How to complete this task:
Search the entries for the string "camera" and give the number of lines that hold it, nothing more.

Information shown:
———

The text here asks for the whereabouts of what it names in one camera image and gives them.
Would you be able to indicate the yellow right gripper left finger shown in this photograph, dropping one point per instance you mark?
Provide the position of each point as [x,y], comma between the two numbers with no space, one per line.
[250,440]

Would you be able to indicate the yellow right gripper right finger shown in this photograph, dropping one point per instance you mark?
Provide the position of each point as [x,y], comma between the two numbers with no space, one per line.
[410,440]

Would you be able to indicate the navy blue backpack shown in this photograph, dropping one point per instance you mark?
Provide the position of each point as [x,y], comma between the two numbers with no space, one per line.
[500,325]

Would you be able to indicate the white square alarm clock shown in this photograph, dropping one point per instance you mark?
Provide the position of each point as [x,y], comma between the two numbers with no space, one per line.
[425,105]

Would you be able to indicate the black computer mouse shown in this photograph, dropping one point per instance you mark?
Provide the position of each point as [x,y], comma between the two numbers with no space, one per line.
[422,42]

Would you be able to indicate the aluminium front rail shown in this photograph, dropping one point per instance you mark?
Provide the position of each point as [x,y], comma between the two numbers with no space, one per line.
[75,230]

———

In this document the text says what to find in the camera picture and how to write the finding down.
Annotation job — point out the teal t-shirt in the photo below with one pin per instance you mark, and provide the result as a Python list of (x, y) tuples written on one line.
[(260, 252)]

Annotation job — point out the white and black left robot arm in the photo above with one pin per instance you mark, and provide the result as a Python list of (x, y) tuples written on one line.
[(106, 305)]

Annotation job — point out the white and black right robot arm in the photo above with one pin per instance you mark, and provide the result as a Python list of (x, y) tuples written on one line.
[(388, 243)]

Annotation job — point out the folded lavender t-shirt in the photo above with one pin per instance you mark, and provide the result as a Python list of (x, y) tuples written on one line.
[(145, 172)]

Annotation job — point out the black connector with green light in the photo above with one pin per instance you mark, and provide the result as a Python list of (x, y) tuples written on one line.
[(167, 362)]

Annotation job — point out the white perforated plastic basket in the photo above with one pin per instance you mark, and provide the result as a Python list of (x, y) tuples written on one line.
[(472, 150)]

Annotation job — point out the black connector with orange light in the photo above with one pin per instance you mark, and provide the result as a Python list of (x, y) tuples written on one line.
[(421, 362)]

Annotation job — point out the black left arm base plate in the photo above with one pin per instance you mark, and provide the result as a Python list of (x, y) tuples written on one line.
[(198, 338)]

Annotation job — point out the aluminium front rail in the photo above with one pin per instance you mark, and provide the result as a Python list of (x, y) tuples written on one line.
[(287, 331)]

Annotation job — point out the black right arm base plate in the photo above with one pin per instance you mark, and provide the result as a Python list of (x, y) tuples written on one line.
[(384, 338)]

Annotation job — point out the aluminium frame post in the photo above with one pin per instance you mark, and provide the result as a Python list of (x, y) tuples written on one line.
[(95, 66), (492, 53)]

———

Output below:
2